### TASK DETAILS
The lines below, from the one holding "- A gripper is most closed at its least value" through the one holding "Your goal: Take", are to be restated word for word, with all images left out.

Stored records
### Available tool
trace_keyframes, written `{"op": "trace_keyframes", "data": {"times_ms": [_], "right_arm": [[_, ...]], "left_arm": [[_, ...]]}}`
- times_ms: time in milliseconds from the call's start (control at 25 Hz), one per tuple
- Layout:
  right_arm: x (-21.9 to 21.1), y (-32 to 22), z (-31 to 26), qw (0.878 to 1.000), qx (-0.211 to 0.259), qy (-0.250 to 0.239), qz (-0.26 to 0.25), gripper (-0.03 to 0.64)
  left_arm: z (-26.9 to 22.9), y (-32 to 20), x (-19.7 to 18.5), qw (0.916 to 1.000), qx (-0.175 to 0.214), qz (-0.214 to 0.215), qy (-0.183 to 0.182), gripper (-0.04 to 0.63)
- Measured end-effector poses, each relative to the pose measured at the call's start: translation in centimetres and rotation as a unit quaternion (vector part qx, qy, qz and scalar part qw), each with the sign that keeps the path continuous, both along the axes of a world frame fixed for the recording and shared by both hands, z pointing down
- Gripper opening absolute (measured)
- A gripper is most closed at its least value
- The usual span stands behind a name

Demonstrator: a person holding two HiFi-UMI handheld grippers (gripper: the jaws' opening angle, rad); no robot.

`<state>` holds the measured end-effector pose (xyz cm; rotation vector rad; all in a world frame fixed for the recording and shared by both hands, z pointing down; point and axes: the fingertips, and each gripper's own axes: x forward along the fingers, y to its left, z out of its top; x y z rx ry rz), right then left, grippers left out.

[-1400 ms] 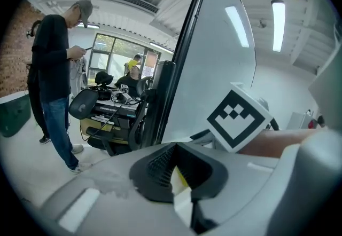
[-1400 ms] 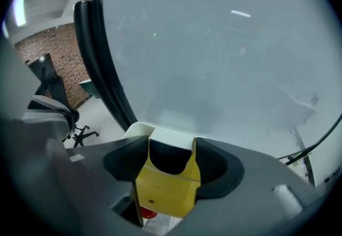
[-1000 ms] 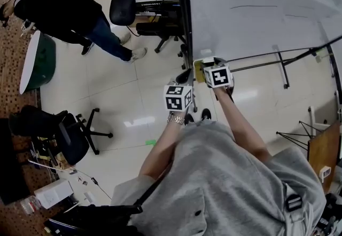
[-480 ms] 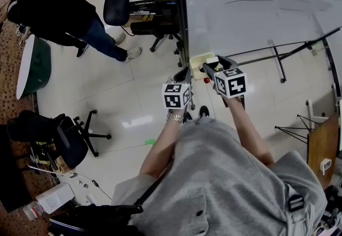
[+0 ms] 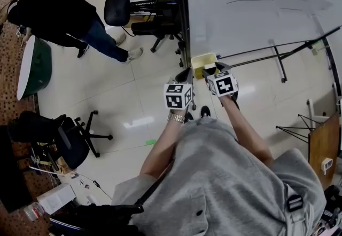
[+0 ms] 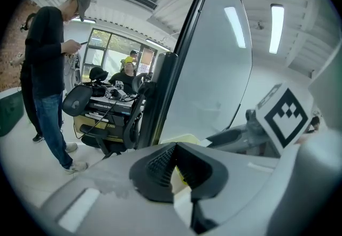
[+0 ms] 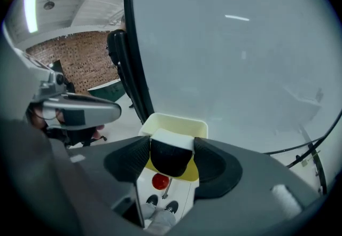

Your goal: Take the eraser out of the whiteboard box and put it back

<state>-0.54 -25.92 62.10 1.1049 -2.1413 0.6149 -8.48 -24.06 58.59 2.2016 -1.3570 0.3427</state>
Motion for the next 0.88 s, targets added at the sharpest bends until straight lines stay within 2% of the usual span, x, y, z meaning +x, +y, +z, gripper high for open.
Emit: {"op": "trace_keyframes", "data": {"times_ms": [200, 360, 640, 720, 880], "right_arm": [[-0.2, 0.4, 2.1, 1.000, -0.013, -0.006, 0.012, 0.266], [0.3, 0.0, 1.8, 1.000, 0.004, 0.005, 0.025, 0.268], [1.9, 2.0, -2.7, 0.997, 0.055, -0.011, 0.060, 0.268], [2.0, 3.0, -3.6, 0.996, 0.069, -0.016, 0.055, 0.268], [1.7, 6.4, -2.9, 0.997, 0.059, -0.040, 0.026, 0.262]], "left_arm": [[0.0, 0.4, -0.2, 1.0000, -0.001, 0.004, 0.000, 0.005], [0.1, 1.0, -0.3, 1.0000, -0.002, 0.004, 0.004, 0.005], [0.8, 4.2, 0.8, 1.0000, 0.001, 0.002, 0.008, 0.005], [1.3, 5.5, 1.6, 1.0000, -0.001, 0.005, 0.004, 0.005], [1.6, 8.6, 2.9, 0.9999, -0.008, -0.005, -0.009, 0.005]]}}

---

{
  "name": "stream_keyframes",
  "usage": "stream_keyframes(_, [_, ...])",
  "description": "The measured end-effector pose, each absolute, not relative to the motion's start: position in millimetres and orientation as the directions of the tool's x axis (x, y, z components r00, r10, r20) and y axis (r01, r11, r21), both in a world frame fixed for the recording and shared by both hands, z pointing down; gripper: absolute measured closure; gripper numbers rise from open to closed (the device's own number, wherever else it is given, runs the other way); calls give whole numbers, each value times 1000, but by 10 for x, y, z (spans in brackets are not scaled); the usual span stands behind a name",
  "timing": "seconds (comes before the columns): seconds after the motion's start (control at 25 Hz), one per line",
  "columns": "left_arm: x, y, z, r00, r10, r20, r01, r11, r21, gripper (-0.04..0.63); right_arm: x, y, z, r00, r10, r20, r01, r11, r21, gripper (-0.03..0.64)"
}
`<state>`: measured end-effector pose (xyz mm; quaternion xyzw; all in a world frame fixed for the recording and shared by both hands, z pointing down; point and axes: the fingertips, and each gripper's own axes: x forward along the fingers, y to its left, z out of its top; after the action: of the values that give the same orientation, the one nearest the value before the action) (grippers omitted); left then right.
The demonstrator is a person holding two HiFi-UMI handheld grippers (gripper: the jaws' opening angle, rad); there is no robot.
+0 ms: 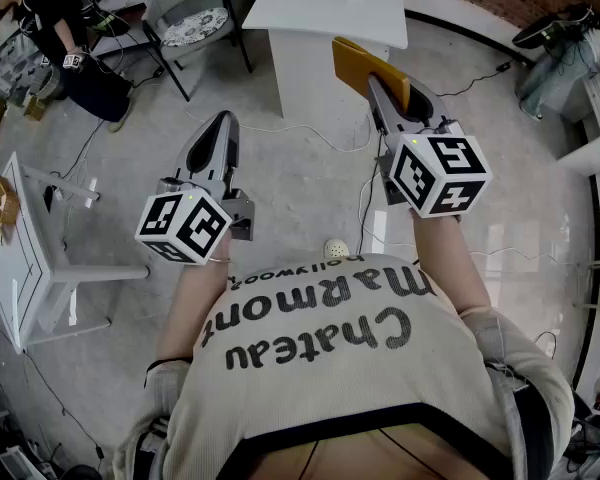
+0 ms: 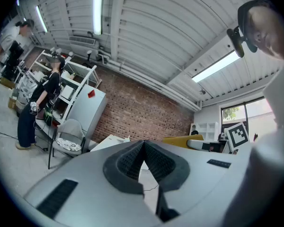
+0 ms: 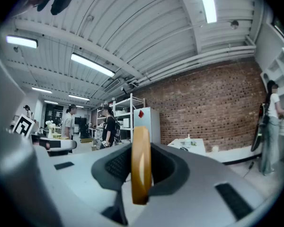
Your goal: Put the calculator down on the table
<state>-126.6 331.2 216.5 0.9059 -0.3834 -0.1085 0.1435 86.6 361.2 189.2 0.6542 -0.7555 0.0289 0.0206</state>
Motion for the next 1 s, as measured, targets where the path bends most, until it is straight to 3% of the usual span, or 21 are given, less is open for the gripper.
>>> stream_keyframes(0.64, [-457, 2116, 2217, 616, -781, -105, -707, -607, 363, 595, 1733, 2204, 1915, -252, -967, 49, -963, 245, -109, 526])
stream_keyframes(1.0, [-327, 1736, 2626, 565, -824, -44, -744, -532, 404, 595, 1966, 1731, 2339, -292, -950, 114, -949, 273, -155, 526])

### OUTPUT
- A gripper is most closed at its least value
- The usual span stands behind a name

Demonstrator: a person holding two HiFi-UMI handheld grippers (gripper: the jaws' opening angle, rad); no robot.

`<state>` holds the measured end-effector pose (xyz cm; rotation vector rad; all in a world frame fixed for the recording and shared by both hands, z pointing down; point and axes: the fingertips, and each gripper's own axes: x forward along the fingers, y to its left, z out of its top; x y z rx ry rz), right then left, grippers left out.

[-1400 ms] 
[-1400 ms] 
[-1000 ms] 
[-480 ms] 
[+0 ms] 
[+0 ms] 
[+0 ms] 

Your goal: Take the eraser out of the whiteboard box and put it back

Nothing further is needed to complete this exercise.